Prof. Tony Saad (www.tsaad.net)
Department of Chemical Engineering
University of Utah
import numpy as np
%matplotlib inline
%config InlineBackend.figure_format = 'svg'
import matplotlib.pyplot as plt
def rsquared(xi,yi,ymodel):
'''
xi: vector of length n representing the known x values.
yi: vector of length n representing the known y values that correspond to xi.

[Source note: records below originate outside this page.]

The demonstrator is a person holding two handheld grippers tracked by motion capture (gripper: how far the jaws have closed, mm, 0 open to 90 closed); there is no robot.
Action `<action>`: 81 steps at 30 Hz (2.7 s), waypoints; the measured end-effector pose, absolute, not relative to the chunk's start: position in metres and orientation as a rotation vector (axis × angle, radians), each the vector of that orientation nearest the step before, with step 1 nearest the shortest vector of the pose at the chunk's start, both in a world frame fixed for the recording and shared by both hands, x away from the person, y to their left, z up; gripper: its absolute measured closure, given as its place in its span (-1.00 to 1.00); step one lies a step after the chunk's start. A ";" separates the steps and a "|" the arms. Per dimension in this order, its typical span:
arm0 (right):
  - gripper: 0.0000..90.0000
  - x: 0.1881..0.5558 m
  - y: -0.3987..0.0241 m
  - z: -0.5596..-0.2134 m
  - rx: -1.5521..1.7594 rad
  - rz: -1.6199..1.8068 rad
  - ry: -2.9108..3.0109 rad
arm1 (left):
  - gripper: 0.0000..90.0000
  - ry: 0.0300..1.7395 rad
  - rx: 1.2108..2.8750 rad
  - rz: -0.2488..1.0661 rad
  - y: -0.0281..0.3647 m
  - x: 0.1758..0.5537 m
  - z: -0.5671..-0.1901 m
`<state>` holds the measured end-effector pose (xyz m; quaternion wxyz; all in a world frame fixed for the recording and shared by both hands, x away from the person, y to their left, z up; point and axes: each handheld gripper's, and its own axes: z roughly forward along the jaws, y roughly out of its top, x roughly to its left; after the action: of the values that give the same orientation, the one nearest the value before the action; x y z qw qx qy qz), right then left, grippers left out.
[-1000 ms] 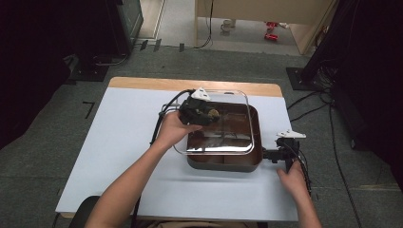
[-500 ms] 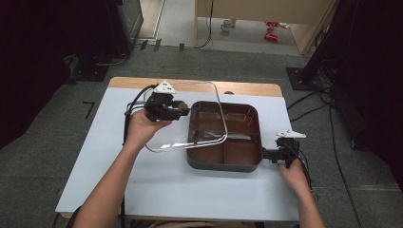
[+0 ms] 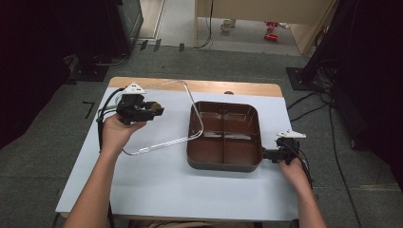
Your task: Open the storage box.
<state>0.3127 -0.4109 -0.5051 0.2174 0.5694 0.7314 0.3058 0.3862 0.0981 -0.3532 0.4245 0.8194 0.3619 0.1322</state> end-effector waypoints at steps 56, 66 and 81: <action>-1.00 0.313 -0.411 -0.505 1.570 0.844 2.025 | 0.28 1.247 2.071 0.361 0.152 0.442 -0.472; -1.00 0.313 -0.411 -0.505 1.570 0.844 2.025 | -0.15 1.214 2.006 0.314 0.160 0.433 -0.452; -1.00 0.313 -0.411 -0.505 1.570 0.845 2.024 | -0.27 1.128 1.858 0.201 0.152 0.407 -0.413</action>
<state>0.3126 -0.4105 -0.5052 0.2202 0.5679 0.7320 0.3054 0.4072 0.1517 -0.4128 0.4611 0.7552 0.4587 0.0818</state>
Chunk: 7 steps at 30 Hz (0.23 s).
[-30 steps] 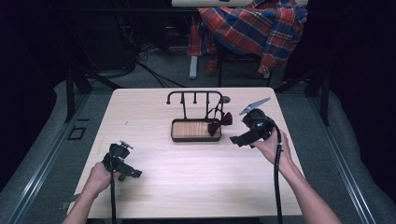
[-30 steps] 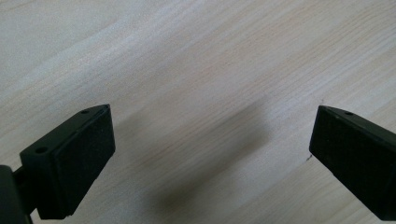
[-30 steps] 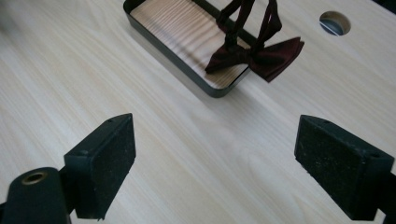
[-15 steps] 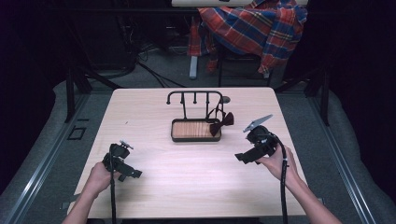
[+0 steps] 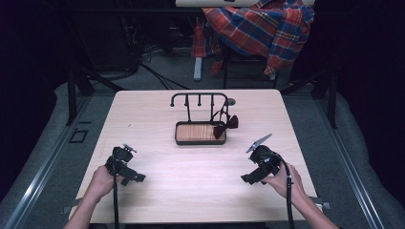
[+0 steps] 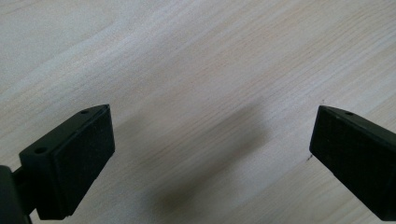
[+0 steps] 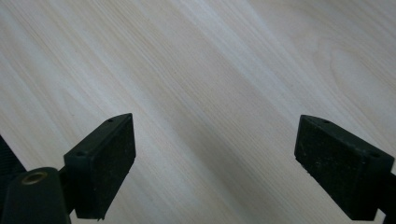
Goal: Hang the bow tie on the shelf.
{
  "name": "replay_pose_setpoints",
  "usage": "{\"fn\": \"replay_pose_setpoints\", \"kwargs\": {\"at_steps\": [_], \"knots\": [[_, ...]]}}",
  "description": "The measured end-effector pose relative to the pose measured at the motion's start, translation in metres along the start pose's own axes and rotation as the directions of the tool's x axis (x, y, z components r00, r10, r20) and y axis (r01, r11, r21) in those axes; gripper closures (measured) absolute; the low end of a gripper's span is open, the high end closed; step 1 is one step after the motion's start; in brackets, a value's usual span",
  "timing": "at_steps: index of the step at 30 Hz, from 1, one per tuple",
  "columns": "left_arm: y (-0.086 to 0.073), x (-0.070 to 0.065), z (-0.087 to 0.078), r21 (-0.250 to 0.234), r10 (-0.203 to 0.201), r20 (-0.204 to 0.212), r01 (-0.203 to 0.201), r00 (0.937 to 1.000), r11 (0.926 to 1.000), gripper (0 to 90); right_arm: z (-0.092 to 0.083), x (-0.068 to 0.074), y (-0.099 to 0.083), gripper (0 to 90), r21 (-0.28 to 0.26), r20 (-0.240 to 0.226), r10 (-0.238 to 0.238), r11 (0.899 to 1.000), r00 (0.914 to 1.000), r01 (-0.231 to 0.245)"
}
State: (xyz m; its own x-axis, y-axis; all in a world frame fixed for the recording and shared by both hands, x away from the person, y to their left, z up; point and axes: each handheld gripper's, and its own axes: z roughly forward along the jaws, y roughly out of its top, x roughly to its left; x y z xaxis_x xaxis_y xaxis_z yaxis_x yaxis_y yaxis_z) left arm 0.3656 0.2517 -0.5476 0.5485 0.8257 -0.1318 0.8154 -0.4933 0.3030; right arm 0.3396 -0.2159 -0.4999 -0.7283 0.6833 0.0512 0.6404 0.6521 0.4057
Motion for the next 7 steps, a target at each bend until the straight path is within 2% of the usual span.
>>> {"fn": "replay_pose_setpoints", "kwargs": {"at_steps": [2, 7], "knots": [[0.0001, 0.0, -0.0003, 0.001, 0.0, 0.002, 0.0, 1.0, 1.0, 0.1, 0.0053, 0.0009, 0.0009, 12.5, 0.018, -0.001, -0.009, 1.0, 1.0, 0.009], [0.0012, -0.0004, -0.0009, 0.005, 0.015, -0.004, -0.015, 0.9999, 0.9999, 0.1, 0.0076, -0.0023, 0.0023, 13.5, 0.011, 0.003, -0.014, 1.0, 0.9999, 0.014]]}}
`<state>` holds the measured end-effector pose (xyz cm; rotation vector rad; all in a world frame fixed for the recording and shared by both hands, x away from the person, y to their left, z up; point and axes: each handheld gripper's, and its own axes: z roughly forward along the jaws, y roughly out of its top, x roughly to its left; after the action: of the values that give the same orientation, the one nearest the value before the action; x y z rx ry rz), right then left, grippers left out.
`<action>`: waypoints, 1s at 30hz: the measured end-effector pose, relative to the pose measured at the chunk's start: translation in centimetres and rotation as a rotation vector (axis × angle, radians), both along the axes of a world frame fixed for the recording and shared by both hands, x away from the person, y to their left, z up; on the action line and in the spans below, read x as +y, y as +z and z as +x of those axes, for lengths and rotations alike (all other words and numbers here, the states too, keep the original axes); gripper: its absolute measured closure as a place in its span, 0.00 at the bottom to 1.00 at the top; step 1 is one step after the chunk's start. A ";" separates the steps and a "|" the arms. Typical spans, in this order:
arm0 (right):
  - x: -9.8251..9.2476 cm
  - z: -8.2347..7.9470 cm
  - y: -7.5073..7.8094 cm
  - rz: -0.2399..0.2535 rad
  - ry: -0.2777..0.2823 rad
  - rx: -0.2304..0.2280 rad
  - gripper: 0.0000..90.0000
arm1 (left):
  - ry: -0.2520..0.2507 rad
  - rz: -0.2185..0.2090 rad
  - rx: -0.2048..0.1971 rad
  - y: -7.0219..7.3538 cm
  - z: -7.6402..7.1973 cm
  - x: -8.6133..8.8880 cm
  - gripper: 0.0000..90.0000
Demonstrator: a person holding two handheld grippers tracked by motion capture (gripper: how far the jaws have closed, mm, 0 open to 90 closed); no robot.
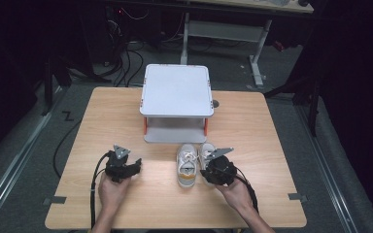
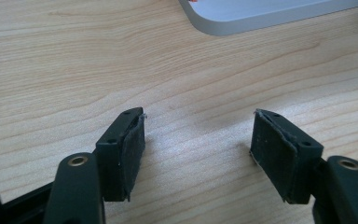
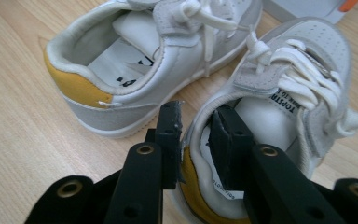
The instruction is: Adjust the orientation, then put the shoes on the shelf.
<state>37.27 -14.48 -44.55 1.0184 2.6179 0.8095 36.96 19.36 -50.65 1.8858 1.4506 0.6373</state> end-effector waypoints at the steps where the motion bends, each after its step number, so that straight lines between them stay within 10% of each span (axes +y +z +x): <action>1: 0.1 0.0 0.0 0.006 0.002 0.001 0.79 | -0.002 0.005 0.000 0.0 0.0 0.0 0.39; 21: -0.5 -0.4 0.1 0.117 0.032 0.031 0.60 | -0.001 0.008 0.002 0.0 0.0 -0.1 0.39; 30: -3.1 -1.0 1.5 0.216 -0.017 -0.071 0.60 | 0.000 0.007 0.001 0.0 0.0 -0.1 0.39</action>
<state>36.31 -17.53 -43.08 1.0420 2.4997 1.1231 36.95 19.27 -50.65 1.8925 1.4507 0.6422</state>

ymodel: a python function (of x only) that can be evaluated at xi and represents a model fit of
the data (e.g. a regressed curve).
'''
ybar = np.average(yi)
fi = ymodel(xi)
result = 1 - np.sum( (yi - fi)**2 )/np.sum( (yi - ybar)**2 )
return result
The purpose of this workbook is to develop a model that predicts the university GPA given a high-school GPA. We will use regression analysis to illustrate how we can do a best fit in the least-squares sense. We will use the normal equations to show this and also compare to direct regression as well as numpy's
polyfit
function.
First, load GPA data from gpa_data.txt. This data file contains the following columns:
high_GPA math_SAT verb_SAT comp_GPA univ_GPA
where
This data was obtained from http://onlinestatbook.com/2/case_studies/sat.html. "The data examine the SAT and GPA information of 105 students who graduated from a state university with a B.S. in computer science. Using the grades and test scores from high school"
data = np.loadtxt('gpa_data.txt').T
# high school gpa
hgpa = data[0]
# university gpa
ugpa = data[4]
As usual, the first thing to do is plot the data
plt.plot(hgpa,ugpa,'o')
plt.xlabel('high-shool gpa')
plt.ylabel('university gpa')
plt.title('University GPA')
plt.grid()
We will now develop a regression model for this using the normal equaitons.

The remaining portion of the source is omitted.